The main changes in the naval shipbuilding industry in Germany are:
  • The HDW shipyard in Kiel got split up into two in the 90s. One is owned by TKMS, the other by GNYK.
    • TKMS also still has one other full construction site, the HDW shipyard in Hamburg. They used to have a smaller shipyard in Emden on the western border of Germany, but closed that recently.
    • TKMS bought an additional shipyard in Wismar recently (last year) and is developing it, although they do not have staff on site so far; it is being operated by Meyer in the meantime.
    • GNYK also "inherited" some designs and/or design capacity from HDW with that i think.
  • Lürssen sold off its defence business temporarily known as NVL, now owned by Rheinmetall.
    • This group also has two construction shipyards, Blohm+Voss in Hamburg and Peene-Werft in Wismar. Peene-Werft is a former East-German military shipyard near the Polish border.
    • Unlike TKMS this group also operates or has shares in a number of repair shipyards for the Navy, in particular right next to the main navy base and navy arsenal in Wilhelmshaven.
    • Lürssen itself as a company - outside the sold-off defence business - also still has stakes in repair yards that do navy ships, often only partial.

For the subcontractors and smaller ones:
  • Rönner Group is a fairly unknown/newer name in shipbuilding. That's because they do their business under other names.

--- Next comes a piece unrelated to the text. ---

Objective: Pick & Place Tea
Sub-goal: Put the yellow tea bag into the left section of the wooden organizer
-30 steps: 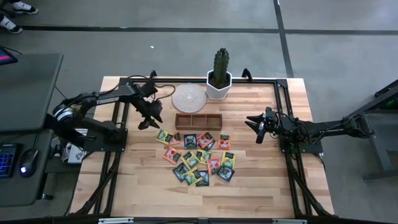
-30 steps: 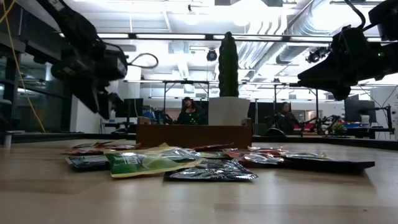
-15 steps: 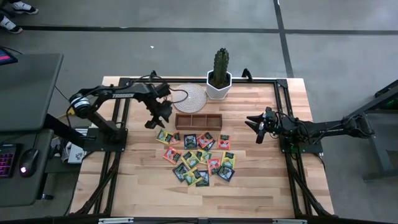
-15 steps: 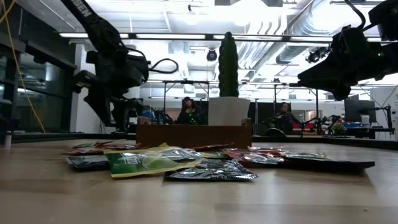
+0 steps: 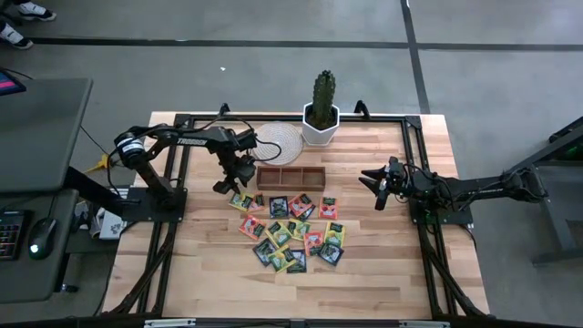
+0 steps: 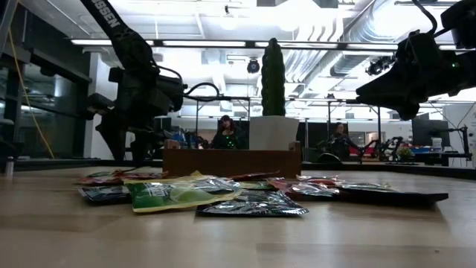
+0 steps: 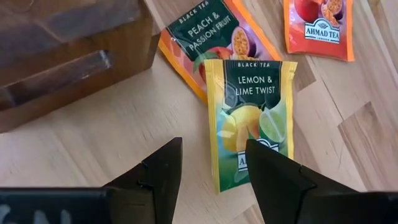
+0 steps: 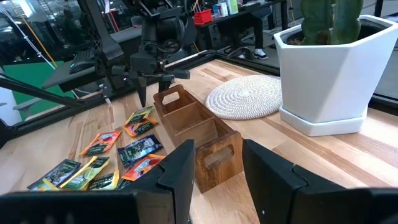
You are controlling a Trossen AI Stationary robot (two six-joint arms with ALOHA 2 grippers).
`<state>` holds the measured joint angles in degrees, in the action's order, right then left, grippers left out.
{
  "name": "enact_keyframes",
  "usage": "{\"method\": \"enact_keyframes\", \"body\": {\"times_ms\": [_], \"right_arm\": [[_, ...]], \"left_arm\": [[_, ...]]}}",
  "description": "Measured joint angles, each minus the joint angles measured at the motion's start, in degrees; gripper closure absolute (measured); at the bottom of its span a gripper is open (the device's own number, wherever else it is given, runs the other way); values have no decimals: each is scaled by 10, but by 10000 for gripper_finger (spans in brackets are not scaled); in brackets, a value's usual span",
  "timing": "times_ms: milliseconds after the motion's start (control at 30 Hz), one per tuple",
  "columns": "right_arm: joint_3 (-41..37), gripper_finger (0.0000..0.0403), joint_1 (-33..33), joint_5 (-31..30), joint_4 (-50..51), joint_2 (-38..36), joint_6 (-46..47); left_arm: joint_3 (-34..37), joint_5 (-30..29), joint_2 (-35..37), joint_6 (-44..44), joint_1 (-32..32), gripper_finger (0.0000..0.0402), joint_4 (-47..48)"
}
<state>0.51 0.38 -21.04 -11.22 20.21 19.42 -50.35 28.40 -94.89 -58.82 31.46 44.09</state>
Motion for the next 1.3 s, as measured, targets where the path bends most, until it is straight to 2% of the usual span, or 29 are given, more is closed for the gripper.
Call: {"method": "enact_keyframes", "body": {"times_ms": [200,567,1300], "right_arm": [[0,272,0,0,0,0,0],[0,272,0,0,0,0,0],[0,272,0,0,0,0,0]], "left_arm": [[0,9,0,-8,0,227,4],[0,-7,-20,-10,0,227,-5],[0,11,-39,-9,0,227,45]]}}
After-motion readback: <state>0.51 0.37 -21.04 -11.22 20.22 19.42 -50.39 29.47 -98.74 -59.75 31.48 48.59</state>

    • Rönner is a traditional steel construction company. They bought up a number of smaller East-German shipyards in the early 90s and refocused them mostly towards component construction as a supplier. Also just steel construction like say bridges. I think they also built yachts at those. They do actively continue this part of the business with a focus on the maritime side, e.g. they bought up the whole steel construction department of Nobiskrug from Lürssen when that shipyard was dissolved recently.

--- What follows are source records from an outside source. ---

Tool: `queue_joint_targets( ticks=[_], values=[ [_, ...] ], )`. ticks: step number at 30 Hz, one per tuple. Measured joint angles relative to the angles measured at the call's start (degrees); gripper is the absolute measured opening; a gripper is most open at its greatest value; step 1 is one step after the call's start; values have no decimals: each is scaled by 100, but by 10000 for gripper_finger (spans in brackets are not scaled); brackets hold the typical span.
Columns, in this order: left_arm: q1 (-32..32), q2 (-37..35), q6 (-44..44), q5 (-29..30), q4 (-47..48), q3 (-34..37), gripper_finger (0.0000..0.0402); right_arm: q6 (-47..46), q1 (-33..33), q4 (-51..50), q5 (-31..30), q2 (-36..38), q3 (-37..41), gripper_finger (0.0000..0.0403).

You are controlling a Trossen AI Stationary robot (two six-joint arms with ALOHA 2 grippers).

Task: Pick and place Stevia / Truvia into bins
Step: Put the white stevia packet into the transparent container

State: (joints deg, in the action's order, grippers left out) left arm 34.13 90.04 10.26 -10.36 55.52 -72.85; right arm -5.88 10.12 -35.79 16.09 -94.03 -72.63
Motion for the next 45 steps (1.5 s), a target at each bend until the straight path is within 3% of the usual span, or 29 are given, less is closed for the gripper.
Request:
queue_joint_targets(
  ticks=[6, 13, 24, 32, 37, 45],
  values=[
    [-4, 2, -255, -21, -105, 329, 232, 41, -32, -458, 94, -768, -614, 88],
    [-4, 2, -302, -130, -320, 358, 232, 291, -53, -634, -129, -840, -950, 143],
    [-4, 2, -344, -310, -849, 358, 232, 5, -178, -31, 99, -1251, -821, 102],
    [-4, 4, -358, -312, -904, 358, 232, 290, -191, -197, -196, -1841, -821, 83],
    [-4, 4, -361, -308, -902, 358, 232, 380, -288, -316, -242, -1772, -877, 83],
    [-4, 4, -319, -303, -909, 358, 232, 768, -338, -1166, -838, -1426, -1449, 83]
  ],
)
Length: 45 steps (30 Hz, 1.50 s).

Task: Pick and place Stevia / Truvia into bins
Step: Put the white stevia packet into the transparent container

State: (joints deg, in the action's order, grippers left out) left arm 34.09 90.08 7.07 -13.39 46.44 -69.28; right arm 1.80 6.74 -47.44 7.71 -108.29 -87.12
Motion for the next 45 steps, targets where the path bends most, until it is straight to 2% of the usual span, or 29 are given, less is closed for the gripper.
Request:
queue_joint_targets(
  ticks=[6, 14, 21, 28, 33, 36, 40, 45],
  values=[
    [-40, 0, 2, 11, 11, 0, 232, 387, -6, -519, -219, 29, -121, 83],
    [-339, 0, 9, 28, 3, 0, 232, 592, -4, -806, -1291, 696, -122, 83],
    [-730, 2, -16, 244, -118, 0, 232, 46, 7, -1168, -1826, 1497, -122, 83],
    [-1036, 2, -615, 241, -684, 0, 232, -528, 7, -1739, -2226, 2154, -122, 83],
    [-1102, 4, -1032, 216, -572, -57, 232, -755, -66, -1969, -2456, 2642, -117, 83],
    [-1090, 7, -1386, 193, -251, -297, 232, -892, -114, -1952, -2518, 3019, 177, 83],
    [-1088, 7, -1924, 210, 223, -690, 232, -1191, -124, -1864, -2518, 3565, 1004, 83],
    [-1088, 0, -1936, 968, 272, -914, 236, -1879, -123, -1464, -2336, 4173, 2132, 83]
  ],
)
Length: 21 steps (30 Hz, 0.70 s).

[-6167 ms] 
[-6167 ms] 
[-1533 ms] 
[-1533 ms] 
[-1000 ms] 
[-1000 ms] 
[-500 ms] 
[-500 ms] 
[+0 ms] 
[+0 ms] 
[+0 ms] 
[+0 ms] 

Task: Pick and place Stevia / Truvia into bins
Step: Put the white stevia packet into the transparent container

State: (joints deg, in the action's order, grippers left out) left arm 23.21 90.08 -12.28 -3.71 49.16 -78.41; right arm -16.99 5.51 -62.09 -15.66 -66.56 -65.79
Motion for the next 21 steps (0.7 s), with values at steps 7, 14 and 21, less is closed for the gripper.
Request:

    • In 2019 Rönner bought Bredo, then in 2022 a majority stake in Lloydwerft (together with an investment partner), giving them a very solid share in repair shipyard capacity in Germany. As in they own more swimdocks than all the rest combined.
    • In 2025 Rönner bought FSG to branch out into shipbuilding. FSG built e.g. the Berlin class (A704) AORs for the navy, but in general mostly focuses on container ships, ferries, offshore industry.
  • Meyer owns two separate shipyards, focusing on civilian shipbuilding. Since 2024 the Meyer family only owns 20% of the business, the rest is state-owned (40% state government, 40% federal government).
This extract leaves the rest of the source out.